Content starts

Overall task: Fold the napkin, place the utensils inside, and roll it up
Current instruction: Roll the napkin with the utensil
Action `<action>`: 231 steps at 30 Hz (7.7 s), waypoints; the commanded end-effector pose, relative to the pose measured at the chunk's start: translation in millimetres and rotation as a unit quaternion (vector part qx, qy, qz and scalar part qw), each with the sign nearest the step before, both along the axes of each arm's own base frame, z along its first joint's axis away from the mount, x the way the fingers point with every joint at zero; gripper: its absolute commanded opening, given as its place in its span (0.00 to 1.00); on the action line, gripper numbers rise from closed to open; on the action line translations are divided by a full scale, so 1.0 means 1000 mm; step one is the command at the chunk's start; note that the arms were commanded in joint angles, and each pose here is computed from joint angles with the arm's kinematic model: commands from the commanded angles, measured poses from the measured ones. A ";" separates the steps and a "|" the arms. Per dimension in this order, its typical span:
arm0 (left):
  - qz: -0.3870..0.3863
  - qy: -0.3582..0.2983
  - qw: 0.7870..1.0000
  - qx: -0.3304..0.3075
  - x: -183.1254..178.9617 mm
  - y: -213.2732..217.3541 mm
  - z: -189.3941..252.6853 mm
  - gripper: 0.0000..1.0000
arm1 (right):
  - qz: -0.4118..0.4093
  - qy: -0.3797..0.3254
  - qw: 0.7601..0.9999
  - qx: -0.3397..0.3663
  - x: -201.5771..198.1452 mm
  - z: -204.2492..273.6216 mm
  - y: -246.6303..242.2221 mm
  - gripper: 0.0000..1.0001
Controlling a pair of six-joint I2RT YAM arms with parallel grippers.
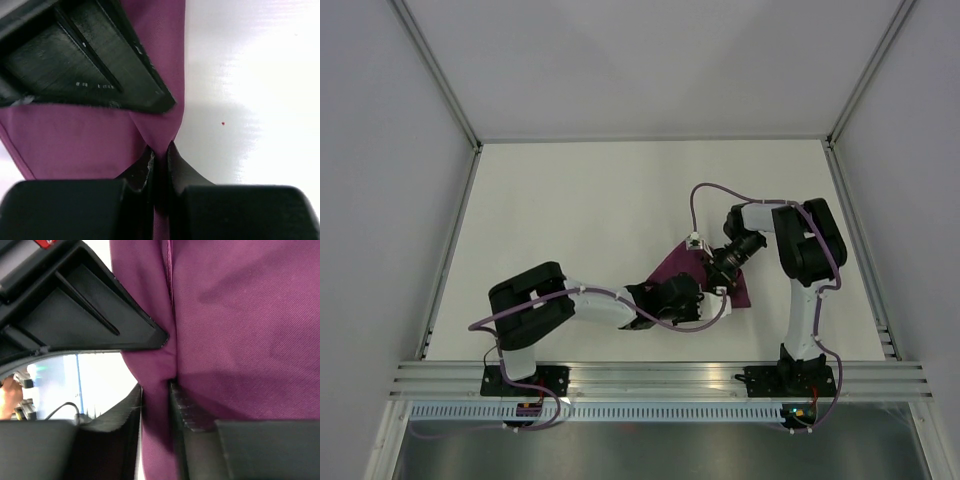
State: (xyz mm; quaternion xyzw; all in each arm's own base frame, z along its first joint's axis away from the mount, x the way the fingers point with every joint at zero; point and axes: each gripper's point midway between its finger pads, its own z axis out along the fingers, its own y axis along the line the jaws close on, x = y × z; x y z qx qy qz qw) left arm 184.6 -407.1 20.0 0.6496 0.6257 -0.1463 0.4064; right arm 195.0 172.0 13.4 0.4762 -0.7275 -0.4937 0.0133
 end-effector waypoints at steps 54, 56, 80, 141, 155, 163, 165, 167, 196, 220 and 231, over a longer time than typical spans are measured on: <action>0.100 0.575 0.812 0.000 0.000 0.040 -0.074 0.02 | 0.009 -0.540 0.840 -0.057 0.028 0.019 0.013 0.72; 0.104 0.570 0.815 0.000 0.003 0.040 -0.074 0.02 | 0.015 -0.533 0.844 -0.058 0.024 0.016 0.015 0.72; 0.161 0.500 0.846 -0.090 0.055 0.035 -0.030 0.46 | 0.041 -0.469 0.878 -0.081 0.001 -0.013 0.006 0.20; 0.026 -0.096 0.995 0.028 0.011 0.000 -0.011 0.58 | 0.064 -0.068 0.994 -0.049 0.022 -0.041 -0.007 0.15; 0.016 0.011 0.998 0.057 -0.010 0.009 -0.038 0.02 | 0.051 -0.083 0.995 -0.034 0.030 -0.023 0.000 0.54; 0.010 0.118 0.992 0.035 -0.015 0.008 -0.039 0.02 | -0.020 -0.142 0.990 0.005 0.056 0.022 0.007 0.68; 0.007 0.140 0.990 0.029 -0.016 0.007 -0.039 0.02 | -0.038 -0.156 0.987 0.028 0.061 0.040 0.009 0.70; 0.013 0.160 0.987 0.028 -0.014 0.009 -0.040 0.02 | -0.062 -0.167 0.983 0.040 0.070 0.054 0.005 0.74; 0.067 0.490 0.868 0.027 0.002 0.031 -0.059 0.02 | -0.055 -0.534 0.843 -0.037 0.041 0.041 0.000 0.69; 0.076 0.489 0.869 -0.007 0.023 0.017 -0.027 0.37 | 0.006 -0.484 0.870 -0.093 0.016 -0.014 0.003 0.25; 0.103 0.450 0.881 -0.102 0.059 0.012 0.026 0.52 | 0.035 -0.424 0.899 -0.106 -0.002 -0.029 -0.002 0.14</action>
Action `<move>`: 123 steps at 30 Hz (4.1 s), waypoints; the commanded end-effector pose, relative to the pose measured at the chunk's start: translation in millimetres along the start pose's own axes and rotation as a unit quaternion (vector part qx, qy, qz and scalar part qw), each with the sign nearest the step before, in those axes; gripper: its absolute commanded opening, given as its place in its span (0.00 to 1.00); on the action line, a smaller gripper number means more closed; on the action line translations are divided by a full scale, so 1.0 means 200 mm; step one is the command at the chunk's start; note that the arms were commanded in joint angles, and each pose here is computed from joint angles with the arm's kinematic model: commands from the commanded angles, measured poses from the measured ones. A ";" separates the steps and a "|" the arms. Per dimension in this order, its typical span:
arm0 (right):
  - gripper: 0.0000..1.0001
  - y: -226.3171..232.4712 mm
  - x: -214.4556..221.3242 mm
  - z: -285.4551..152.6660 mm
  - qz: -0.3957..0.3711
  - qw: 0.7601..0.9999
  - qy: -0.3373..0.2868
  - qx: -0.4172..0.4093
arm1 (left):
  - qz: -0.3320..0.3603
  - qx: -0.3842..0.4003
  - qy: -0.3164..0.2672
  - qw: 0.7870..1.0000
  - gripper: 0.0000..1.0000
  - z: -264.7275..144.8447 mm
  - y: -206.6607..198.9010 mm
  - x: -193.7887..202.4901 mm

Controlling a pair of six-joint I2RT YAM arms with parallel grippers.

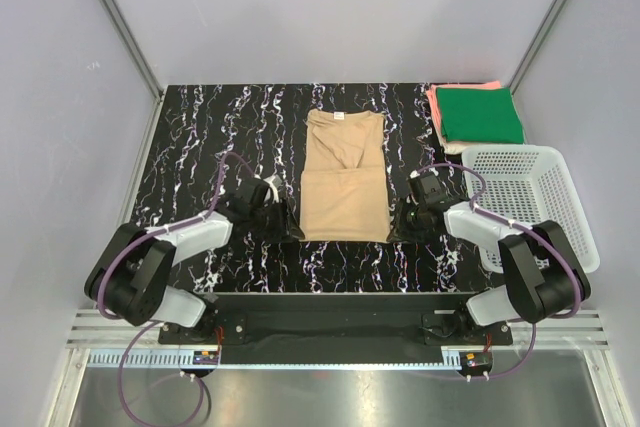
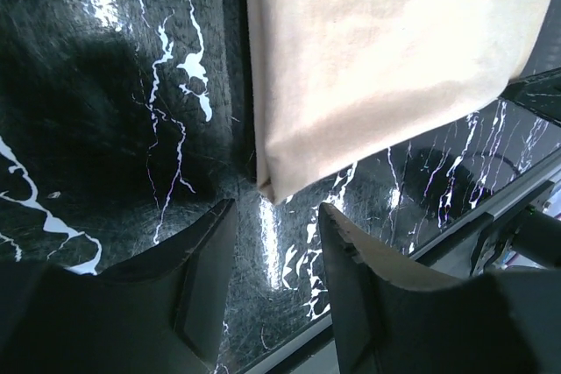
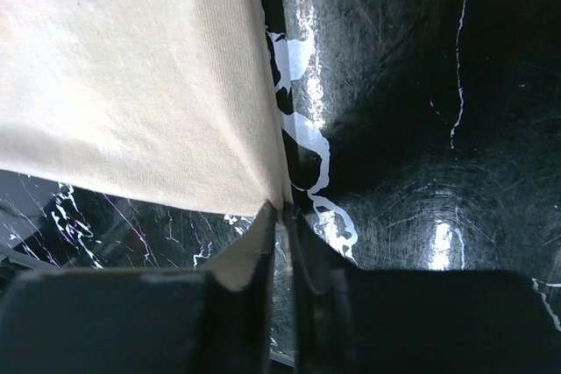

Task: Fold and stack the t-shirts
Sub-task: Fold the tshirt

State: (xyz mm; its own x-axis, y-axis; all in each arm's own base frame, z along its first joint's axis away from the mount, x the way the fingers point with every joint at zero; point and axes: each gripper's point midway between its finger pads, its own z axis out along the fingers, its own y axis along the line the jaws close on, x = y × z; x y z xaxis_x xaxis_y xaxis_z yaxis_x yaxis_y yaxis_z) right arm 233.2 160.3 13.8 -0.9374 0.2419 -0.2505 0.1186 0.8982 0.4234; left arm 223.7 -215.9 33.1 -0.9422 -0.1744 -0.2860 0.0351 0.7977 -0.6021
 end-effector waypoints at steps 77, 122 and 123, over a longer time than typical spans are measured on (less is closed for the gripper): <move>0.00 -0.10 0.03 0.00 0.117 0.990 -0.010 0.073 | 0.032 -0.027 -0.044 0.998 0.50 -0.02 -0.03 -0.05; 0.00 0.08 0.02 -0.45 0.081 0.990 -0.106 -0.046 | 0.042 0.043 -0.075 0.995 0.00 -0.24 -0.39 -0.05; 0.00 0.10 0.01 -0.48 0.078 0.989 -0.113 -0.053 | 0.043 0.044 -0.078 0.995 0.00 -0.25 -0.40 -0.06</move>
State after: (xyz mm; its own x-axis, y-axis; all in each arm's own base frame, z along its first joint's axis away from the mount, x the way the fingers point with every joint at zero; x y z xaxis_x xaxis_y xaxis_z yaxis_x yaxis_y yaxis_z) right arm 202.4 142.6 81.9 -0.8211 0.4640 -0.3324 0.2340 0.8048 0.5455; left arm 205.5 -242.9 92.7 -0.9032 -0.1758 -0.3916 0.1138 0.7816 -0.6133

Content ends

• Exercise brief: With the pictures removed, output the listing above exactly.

• Result below:
Overall task: Fold the napkin, place the utensils inside, and roll it up
Current instruction: Roll the napkin with the utensil
Action `<action>`: 231 steps at 30 Hz (7.7 s), waypoints; the commanded end-effector pose, relative to the pose measured at the chunk's start: translation in millimetres and rotation as a unit quaternion (vector part qx, qy, qz and scalar part qw), each with the sign nearest the step before, both along the axes of each arm's own base frame, z along its first joint's axis away from the mount, x the way the fingers point with every joint at zero; gripper: its absolute commanded opening, given as its place in its span (0.00 to 1.00); on the action line, gripper numbers rise from closed to open; on the action line translations are divided by a full scale, so 1.0 means 1000 mm; step one is the command at the chunk's start; note that the arms were commanded in joint angles, and each pose here is computed from joint angles with the arm's kinematic model: commands from the commanded angles, measured poses from the measured ones. A ";" separates the steps and a "|" the arms. Per dimension in this order, its typical span:
arm0 (left):
  - qz: -0.3870..0.3863
  - qy: -0.3582..0.2983
  - qw: 0.7870..1.0000
  - qx: -0.3304..0.3075
  - x: -183.1254..178.9617 mm
  - y: -213.2732..217.3541 mm
  - z: -189.3941..252.6853 mm
  - gripper: 0.0000..1.0000
arm1 (right):
  - qz: -0.4118..0.4093
  - qy: -0.3797..0.3254
  - qw: 0.7601..0.9999
  - qx: -0.3397..0.3663
  - x: -201.5771..198.1452 mm
  - z: -204.2492..273.6216 mm
  - y: -246.6303..242.2221 mm
  - gripper: 0.0000..1.0001
Controlling a pair of six-joint I2RT YAM arms with parallel grippers.
State: (xyz mm; quaternion xyzw; all in each arm's own base frame, z along its first joint's axis away from the mount, x the way the fingers point with every joint at zero; point and axes: each gripper's point midway between its finger pads, its own z axis out along the fingers, its own y axis along the line the jaws close on, x = y × z; x y z qx qy qz qw) left arm 184.6 -407.1 20.0 0.6496 0.6257 -0.1463 0.4064; right arm 195.0 172.0 13.4 0.4762 -0.7275 -0.4937 0.0133
 end-effector waypoints at steps 54, 56, 80, 141, 155, 163, 165, 167, 196, 220 and 231, over a longer time than typical spans are measured on: <action>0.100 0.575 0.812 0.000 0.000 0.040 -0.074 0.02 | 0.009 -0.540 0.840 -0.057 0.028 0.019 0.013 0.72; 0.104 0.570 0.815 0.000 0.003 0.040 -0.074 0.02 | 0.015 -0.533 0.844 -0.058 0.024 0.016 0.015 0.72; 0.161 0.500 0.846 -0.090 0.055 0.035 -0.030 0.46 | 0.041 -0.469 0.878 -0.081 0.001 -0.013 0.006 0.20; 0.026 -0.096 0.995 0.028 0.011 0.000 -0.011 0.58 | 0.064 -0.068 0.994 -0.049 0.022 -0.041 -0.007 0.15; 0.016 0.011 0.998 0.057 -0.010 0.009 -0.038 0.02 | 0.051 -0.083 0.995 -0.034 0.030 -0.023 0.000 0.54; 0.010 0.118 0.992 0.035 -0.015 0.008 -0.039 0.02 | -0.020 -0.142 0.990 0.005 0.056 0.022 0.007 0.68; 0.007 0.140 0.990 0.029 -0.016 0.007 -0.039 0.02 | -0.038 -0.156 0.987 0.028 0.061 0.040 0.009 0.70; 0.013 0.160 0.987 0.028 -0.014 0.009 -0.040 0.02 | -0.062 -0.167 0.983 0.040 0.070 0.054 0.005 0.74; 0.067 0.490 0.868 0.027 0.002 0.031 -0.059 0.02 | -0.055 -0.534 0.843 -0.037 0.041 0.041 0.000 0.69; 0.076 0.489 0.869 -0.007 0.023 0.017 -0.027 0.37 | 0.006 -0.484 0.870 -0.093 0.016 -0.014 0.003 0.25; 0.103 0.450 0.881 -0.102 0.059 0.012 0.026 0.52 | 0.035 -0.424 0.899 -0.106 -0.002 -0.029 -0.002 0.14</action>
Action `<move>`: 123 steps at 30 Hz (4.1 s), waypoints; the commanded end-effector pose, relative to the pose measured at the chunk's start: translation in millimetres along the start pose's own axes and rotation as a unit quaternion (vector part qx, qy, qz and scalar part qw), each with the sign nearest the step before, in those axes; gripper: its absolute commanded opening, given as its place in its span (0.00 to 1.00); on the action line, a smaller gripper number means more closed; on the action line translations are divided by a full scale, so 1.0 means 200 mm; step one is the command at the chunk's start; note that the arms were commanded in joint angles, and each pose here is computed from joint angles with the arm's kinematic model: commands from the commanded angles, measured poses from the measured ones. A ";" separates the steps and a "|" the arms. Per dimension in this order, its typical span:
arm0 (right):
  - gripper: 0.0000..1.0001
  - y: -226.3171..232.4712 mm
  - x: -214.4556..221.3242 mm
  - z: -285.4551..152.6660 mm
  - qz: -0.3957..0.3711
  - qw: 0.7601..0.9999
  - qy: -0.3373..0.2868
  - qx: -0.4172..0.4093
arm1 (left):
  - qz: -0.3320..0.3603
  - qx: -0.3842..0.4003
  - qy: -0.3164..0.2672
  - qw: 0.7870..1.0000
  - gripper: 0.0000..1.0000
  - z: -264.7275..144.8447 mm
  - y: -206.6607..198.9010 mm
  - x: -193.7887..202.4901 mm

Controlling a pair of six-joint I2RT YAM arms with parallel grippers.


Task: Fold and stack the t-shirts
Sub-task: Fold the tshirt

State: (xyz mm; its own x-axis, y-axis; all in each arm's own base frame, z along its first joint's axis away from the mount, x the way the fingers point with every joint at zero; point and axes: each gripper's point midway between its finger pads, its own z axis out along the fingers, its own y axis along the line the jaws close on, x = y × z; x y z xaxis_x xaxis_y xaxis_z yaxis_x yaxis_y yaxis_z) right arm 233.2 160.3 13.8 -0.9374 0.2419 -0.2505 0.1186 0.8982 0.4234; left arm 223.7 -215.9 33.1 -0.9422 -0.1744 -0.2860 0.0351 0.7977 -0.6021
 end-effector waypoints at steps 77, 122 and 123, over a longer time than typical spans are measured on (less is closed for the gripper): <move>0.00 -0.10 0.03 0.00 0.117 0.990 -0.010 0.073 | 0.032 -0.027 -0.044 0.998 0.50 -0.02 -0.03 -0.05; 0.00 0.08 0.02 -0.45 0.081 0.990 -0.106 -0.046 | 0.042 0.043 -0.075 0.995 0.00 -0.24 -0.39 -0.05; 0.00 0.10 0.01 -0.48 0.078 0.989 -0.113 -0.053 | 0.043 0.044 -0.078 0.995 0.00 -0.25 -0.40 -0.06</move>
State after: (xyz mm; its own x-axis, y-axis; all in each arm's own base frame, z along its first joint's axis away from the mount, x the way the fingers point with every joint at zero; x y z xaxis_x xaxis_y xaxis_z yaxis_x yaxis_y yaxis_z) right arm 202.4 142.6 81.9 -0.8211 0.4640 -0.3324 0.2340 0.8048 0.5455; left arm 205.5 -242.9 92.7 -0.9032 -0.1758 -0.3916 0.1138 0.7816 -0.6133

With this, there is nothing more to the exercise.